*Prompt:* Each line of the listing that includes the string "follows" needs to be located and copied.

*Extracted records:*
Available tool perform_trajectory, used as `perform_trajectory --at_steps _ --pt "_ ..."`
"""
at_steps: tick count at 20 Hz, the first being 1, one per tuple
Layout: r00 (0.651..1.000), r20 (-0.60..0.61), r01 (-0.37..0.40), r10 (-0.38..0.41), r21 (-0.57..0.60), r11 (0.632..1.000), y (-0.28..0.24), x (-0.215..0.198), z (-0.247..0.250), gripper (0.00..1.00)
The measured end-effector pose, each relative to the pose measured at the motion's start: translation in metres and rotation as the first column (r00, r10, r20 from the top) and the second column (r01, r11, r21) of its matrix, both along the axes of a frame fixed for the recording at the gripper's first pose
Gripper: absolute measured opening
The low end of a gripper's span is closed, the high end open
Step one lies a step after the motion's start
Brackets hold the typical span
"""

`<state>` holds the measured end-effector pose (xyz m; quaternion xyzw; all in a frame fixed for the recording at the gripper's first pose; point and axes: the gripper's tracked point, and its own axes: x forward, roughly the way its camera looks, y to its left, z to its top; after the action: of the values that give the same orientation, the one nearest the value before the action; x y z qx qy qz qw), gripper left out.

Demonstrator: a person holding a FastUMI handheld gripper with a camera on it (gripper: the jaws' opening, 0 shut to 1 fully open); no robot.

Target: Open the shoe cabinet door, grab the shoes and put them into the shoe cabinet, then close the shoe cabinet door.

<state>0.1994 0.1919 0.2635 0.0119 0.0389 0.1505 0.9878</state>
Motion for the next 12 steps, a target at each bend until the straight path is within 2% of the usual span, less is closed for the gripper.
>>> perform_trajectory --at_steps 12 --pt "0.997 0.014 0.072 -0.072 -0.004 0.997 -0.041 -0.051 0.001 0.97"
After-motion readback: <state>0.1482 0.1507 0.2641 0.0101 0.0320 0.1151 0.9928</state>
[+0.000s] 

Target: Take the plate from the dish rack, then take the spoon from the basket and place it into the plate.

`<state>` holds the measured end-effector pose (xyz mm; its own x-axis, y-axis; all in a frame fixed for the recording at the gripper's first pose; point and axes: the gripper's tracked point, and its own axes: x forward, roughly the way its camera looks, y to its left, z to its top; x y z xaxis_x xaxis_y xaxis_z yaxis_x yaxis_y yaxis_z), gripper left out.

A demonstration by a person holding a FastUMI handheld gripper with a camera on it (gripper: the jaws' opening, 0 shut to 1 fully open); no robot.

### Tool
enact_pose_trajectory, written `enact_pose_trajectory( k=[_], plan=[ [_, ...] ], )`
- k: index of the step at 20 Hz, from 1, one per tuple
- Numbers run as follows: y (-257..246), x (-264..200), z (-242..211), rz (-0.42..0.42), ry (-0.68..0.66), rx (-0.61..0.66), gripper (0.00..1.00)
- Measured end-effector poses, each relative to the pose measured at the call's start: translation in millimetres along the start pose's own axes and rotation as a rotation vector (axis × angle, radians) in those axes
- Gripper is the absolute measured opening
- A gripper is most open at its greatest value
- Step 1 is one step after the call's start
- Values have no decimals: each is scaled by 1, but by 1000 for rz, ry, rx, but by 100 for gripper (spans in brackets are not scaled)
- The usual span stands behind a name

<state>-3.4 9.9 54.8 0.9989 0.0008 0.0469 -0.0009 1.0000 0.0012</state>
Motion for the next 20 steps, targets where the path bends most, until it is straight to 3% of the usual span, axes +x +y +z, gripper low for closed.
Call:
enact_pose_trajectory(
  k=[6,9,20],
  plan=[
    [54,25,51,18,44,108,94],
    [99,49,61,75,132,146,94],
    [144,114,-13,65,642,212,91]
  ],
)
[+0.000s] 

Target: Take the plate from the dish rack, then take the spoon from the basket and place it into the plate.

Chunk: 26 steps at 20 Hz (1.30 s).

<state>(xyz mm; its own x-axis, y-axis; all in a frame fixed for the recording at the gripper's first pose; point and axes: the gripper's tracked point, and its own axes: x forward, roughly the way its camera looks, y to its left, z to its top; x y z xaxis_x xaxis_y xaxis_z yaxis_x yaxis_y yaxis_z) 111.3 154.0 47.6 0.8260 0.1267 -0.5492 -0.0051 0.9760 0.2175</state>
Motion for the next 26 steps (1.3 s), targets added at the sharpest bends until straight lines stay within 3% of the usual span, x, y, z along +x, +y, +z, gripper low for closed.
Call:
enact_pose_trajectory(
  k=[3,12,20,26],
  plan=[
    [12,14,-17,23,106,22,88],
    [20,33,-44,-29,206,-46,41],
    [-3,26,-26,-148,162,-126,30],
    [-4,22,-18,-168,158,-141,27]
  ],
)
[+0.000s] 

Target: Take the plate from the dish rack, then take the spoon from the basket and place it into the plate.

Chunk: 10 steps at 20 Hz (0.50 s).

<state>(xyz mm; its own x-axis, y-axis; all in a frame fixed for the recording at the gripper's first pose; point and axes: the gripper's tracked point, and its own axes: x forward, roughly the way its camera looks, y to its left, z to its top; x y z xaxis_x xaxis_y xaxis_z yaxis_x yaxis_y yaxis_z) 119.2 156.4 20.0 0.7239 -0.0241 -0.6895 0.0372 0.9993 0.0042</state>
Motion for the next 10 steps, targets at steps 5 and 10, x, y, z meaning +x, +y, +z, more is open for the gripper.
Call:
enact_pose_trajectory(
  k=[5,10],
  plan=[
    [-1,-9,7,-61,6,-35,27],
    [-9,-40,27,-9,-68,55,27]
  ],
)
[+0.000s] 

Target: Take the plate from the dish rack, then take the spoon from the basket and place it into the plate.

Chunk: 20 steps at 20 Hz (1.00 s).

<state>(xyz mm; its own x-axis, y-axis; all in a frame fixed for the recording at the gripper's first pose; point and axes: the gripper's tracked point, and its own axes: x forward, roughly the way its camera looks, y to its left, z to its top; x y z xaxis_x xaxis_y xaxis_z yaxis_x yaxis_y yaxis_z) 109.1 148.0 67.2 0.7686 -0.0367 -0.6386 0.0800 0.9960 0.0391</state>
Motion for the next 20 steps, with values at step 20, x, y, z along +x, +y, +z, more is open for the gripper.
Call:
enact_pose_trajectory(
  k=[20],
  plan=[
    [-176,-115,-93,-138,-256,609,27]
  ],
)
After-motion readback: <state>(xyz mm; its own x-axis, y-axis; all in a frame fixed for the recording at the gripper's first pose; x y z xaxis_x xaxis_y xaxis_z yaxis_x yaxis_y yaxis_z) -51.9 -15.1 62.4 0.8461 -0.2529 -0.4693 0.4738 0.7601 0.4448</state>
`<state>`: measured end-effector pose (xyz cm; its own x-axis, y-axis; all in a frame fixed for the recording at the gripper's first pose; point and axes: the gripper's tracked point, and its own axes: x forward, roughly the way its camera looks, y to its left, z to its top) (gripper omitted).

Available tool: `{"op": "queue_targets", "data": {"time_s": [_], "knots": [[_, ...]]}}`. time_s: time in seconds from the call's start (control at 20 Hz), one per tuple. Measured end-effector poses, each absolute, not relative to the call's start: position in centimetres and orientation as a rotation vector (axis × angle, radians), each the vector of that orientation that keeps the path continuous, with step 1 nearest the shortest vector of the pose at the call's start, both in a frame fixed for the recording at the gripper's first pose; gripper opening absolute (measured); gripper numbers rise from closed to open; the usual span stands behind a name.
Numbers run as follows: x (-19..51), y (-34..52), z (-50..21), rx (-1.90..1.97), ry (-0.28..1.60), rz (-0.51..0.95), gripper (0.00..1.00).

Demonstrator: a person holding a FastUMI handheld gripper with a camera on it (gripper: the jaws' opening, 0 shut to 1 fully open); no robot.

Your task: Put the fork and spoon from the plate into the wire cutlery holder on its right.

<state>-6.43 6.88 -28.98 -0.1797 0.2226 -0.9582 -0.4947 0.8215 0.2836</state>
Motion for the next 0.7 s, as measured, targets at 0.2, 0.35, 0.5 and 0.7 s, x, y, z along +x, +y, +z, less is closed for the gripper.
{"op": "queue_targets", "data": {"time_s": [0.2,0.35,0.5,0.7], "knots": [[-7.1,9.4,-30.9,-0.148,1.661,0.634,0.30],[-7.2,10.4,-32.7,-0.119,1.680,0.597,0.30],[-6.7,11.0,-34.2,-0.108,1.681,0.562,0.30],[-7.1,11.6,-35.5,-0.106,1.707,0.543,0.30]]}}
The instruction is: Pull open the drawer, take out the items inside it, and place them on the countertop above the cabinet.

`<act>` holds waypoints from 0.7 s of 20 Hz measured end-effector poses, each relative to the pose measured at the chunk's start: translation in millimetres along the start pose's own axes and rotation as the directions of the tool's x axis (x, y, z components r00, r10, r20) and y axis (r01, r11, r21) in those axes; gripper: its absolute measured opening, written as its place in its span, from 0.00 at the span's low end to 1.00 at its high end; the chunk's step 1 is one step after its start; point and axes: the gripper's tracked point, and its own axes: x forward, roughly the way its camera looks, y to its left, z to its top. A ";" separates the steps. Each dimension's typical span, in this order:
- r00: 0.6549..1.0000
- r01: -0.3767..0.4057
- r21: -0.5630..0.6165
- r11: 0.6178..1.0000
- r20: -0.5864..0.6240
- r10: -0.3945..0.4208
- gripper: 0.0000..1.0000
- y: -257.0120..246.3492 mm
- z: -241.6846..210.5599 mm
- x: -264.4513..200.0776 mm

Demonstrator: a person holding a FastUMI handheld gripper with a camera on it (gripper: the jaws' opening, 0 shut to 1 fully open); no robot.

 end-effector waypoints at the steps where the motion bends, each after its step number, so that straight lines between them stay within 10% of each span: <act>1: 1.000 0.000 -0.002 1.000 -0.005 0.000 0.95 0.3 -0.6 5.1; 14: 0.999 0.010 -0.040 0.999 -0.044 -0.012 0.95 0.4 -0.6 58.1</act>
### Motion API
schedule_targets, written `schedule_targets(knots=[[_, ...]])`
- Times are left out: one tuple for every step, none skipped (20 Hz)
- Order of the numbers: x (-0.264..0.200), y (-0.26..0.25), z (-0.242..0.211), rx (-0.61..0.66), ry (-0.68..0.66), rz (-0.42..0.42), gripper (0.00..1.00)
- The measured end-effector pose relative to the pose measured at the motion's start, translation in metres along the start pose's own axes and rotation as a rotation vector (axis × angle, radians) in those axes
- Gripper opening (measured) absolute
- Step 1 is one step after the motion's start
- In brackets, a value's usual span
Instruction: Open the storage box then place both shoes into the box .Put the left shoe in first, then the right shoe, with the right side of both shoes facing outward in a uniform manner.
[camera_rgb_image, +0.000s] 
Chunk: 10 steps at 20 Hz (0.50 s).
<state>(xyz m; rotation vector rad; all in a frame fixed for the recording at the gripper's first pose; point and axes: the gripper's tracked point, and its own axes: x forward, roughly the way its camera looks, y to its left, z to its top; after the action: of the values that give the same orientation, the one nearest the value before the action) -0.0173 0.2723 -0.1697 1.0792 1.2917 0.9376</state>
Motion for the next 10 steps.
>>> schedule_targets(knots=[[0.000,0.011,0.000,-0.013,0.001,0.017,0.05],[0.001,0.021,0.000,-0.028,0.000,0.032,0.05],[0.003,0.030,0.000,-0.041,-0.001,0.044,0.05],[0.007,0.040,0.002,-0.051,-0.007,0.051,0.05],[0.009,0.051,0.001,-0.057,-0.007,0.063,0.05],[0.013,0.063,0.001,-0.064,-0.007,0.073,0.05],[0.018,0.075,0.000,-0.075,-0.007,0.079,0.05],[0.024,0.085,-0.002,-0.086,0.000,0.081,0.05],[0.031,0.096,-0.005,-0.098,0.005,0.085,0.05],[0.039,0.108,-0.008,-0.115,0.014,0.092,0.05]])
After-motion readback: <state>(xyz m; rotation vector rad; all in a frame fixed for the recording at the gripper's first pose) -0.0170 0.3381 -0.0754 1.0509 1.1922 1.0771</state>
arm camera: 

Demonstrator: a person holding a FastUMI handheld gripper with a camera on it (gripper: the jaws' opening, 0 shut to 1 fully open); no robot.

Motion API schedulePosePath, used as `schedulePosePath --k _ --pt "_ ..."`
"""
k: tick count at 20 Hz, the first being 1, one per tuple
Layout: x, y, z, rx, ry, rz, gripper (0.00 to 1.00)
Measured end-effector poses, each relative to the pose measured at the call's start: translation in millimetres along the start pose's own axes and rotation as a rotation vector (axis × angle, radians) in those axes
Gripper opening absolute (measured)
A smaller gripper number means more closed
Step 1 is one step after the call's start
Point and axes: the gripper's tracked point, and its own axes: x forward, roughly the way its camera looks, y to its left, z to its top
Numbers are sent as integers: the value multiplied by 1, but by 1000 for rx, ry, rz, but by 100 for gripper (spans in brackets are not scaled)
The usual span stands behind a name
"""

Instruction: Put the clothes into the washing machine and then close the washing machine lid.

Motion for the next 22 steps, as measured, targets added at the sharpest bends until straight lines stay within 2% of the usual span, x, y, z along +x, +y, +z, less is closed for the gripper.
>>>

*Solution:*
- Numbers run as follows: y (-257..246), x (-264..200), z (-242..211), rz (-0.42..0.42), ry (-0.68..0.66), rx (-0.61..0.66), gripper (0.00..1.00)
Numbers run as follows: x (-19..51), y (-34..52), z (-50..21), rx (-1.90..1.97), ry (-0.28..1.60), rz (-0.51..0.95), gripper (0.00..1.00).

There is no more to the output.